It is hardly necessary to say that in nine cases out of ten comment on the proceedings of a learned University takes the form of censure: nor are censors far to seek. There are always plenty of young men more or less connected with the Press who have wrongs to avenge; who are only too glad to have an opportunity of 'scoring off' the college authority which did its best-perhaps unsuccessfully, but still with a manifest intention-to embitter their academic existence; or of branding once for all as reactionary and obscurantist the hide-bound regulations of a University which did not accord them the highest honours. In these cases accuracy of facts and statistics is seldom a matter of much importance. Generally speaking, you can say what you like about a college, or the University, without much fear of contradiction-provided that you abstain from mere personalities. For one thing, the cap is always fitted on some one else's head. It is not the business of St. Botolph's to concern itself with an attack which is obviously meant for St. Boniface: it is darkly whispered in the St. Boniface common-room that after all no one knows what actually does go on in St. Botolph's: and obviously neither of these venerable foundations can have anything to do with answering impeachments of the University and its financial system. Moreover, even if the Dons should rouse themselves from their usual torpor and attempt a defence, it is not very likely that the public will listen to them: any statement proceeding from an academic source being always regarded with the gravest suspicion. That is why 'any stick is good enough to beat the Universities,' and there are always plenty of sticks who are quite ready to perform the necessary castigation.
Moreover, these writers generally deal with a subject which is always interesting, because it is one on which every one has an opinion, and an opinion which is entitled to respect-the education of youth. Any one can pick holes in the University system of teaching and examination-'can strike a finger on the place, and say, "Thou ailest here and here,"'-or construct schemes of reform: more especially young men who have recently quitted their Alma Mater, and are therefore qualified to assert (as they do, and at times not without a certain plausibility) that she has failed to teach them anything.
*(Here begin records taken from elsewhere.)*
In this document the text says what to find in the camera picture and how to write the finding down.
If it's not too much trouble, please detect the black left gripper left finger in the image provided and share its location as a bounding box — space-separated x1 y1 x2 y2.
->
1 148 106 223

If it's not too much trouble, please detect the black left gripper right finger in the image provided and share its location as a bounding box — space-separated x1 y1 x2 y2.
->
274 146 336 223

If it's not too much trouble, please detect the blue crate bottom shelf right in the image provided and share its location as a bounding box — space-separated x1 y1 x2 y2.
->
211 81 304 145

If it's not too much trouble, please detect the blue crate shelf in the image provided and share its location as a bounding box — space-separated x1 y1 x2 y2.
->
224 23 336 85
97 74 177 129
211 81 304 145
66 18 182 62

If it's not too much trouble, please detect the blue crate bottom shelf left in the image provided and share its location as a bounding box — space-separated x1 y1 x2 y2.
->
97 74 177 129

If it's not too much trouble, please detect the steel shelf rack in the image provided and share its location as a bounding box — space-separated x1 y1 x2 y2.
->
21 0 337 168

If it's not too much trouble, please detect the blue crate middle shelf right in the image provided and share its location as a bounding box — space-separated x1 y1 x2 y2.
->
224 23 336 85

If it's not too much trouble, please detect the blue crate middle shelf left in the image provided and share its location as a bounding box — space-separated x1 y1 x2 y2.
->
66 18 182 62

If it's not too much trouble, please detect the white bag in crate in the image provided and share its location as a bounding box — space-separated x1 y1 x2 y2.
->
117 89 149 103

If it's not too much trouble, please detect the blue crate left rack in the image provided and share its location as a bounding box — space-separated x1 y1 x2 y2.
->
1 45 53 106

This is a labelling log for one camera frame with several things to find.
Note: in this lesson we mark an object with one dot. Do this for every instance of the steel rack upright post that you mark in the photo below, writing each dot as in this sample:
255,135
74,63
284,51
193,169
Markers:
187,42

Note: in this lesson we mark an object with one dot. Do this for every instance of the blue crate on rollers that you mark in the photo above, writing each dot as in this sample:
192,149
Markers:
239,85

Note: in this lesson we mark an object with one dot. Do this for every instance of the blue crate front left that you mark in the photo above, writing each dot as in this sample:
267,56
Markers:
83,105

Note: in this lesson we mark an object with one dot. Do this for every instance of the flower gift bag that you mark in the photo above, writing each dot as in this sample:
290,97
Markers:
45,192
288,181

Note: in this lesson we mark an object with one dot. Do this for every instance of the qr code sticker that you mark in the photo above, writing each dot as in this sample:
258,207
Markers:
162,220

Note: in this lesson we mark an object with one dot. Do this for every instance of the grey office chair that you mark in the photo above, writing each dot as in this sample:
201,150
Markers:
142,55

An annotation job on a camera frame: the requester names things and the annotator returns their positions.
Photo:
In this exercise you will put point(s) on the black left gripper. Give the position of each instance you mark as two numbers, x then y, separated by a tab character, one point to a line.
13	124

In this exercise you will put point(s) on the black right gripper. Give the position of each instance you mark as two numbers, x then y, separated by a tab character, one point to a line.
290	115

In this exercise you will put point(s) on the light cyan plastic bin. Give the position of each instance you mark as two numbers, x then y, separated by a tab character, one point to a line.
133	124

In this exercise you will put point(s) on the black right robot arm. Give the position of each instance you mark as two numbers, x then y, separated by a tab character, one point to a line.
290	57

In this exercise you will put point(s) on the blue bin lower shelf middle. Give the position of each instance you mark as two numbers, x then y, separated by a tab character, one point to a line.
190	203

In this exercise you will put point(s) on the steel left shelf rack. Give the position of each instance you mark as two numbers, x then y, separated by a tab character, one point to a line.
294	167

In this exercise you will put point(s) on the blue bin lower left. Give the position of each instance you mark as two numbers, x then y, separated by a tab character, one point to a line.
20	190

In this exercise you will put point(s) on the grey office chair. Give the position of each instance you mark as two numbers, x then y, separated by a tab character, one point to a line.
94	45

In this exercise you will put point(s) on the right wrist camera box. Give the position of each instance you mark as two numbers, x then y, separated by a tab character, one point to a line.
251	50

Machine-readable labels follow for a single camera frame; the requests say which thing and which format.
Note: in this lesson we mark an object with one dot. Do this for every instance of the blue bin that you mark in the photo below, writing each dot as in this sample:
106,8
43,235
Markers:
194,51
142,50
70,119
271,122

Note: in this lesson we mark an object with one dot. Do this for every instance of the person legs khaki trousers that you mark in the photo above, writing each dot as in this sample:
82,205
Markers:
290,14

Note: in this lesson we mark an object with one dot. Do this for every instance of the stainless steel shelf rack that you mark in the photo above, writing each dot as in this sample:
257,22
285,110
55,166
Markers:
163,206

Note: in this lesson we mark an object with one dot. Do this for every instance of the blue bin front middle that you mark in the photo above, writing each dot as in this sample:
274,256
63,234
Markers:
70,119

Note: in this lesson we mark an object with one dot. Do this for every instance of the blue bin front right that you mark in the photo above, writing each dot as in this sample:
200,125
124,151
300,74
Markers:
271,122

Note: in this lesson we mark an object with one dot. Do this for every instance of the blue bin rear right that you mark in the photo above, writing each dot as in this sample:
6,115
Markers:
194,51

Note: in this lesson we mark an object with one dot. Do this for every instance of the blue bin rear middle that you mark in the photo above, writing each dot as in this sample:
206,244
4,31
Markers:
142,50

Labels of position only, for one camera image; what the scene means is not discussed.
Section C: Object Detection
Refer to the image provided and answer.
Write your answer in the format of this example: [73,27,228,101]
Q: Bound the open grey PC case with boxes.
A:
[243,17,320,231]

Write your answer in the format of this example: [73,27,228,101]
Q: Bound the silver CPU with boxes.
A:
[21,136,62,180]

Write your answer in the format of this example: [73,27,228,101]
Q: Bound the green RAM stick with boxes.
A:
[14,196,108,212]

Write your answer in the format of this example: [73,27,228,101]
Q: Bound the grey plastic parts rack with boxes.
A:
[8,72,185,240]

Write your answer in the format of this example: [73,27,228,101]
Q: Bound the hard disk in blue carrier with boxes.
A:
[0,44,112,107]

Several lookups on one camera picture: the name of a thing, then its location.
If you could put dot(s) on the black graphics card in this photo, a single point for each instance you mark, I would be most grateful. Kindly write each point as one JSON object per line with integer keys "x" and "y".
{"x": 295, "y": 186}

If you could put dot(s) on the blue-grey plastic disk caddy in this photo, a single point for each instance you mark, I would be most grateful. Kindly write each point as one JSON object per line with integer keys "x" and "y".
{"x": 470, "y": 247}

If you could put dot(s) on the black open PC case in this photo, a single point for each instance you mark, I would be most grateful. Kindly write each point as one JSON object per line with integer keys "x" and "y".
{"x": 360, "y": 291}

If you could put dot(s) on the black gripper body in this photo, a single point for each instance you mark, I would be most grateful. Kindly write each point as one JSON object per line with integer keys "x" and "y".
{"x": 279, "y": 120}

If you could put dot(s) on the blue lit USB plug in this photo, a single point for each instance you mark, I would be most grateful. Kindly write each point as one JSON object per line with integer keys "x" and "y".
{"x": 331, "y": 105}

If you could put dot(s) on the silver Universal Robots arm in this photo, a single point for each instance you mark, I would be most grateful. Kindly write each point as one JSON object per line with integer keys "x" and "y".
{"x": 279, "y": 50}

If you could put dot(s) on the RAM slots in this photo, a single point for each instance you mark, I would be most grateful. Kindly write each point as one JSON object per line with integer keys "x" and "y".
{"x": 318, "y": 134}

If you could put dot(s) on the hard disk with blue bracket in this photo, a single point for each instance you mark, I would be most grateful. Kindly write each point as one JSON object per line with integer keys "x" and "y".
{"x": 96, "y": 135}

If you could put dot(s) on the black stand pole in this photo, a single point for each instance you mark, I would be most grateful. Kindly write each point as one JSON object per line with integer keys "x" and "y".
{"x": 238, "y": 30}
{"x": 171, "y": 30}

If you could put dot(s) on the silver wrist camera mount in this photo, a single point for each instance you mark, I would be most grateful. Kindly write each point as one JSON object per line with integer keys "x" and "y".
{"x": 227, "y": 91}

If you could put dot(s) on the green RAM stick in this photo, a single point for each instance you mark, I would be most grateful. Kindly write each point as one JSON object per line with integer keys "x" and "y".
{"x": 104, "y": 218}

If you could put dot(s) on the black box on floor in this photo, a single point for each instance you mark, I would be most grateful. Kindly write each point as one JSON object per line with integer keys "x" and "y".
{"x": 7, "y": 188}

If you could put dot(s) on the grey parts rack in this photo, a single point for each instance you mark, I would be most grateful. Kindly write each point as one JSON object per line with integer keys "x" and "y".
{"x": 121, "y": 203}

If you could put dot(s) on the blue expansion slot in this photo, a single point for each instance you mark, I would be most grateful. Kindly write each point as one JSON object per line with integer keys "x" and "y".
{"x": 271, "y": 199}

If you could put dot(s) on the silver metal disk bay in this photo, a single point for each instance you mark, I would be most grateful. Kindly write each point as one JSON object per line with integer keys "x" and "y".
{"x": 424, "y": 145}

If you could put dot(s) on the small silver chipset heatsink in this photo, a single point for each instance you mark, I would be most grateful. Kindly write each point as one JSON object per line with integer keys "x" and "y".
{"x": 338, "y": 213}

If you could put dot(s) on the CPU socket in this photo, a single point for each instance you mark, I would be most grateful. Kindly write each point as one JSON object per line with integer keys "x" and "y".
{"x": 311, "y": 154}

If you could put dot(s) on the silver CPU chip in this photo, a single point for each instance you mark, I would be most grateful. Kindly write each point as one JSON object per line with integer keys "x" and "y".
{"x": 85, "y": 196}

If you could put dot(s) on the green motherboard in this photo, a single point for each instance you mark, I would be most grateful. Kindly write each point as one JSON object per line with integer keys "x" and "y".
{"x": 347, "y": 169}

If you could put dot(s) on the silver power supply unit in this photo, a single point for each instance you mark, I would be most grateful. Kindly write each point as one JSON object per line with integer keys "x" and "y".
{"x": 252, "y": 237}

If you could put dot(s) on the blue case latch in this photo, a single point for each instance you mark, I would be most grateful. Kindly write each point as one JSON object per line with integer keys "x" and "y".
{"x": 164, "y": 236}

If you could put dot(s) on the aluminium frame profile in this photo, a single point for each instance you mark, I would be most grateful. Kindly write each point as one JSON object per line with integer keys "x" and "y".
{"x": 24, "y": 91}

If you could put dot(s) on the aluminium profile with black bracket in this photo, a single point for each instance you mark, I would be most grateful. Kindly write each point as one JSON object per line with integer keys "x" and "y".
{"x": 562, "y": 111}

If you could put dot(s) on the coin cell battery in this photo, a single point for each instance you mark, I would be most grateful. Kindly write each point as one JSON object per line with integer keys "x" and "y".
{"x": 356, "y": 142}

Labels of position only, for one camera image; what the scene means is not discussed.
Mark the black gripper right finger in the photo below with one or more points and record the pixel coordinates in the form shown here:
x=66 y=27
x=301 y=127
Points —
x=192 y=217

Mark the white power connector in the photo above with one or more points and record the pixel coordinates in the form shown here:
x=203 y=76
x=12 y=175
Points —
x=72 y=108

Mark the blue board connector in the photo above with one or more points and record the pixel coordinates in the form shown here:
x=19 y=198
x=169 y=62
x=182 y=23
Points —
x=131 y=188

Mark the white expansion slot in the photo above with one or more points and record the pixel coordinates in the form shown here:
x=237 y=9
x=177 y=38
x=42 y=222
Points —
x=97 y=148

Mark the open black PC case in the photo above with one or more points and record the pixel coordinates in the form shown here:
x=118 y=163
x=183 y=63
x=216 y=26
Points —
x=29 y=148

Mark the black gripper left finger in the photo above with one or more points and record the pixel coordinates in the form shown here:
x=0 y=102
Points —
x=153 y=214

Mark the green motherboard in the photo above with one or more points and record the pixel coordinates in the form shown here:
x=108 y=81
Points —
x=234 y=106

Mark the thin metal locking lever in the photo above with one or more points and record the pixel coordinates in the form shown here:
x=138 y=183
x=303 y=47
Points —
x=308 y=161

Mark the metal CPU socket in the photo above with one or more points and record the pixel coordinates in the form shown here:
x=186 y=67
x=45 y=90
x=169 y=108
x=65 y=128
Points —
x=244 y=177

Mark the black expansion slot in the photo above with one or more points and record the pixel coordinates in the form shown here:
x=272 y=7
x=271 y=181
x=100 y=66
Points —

That the British public, with so much to think about, should find time to be diverted by abuse of its seats of learning, is at first a little surprising; but there is no doubt that such satire has an agreeable piquancy, and for tolerably obvious reasons. English humour is generally of the personal kind, and needs a butt; a capacity in which all persons connected with education have from time immemorial been qualified to perform, ex officio(education being generally considered as an imparting of unnecessary and even harmful knowledge, and obviously dissociated from the pursuit of financial prosperity, both as regards the teachers and the taught): Shakespeare set the fashion, and Dickens and Thackeray have settled the hash of schoolmasters and college tutors for the next fifty years, at any rate. Schoolmasters, indeed, are becoming so important and prosperous a part of the community that they will probably be the first to reinstate themselves in the respect of the public; but Dons have more difficulties to contend against. They have seldom any prospect of opulence. Then, again, they suffer from the quasi-monastic character of colleges; they have inherited some of the railing accusations which used to be brought against monasteries. The voice of scandal-especially feminine scandal-is not likely to be long silent about celibate societies, and no Rudyard Kipling has yet arisen to plead on behalf of Fellows that they
'aren't no blackguards too,
But single men in barracks, most remarkable like you.'
Altogether the legend of 'monks,' 'port wine and prejudice,' 'dull and deep potations,' and all the rest of it, still damages Dons in the eyes of the general public. 'That's – College,' says the local guide to his sightseers, 'and there they sits, on their Turkey carpets, a-drinking of their Madeira, and Burgundy, and Tokay.' Such is, apparently, the impression still entertained by Society. And no doubt successive generations of Fellows who hunted four days a week, or, being in Orders, 'thanked Heaven that no one ever took themfor parsons,' did to a certain extent perpetuate the traditions of 'Bolton Abbey in the olden time.' Well, their day is over now. If the Fellow fin de siècle should ever venture to indulge in the sports of the field, he must pretend that he has met the hounds by accident; and even then he risks his reputation.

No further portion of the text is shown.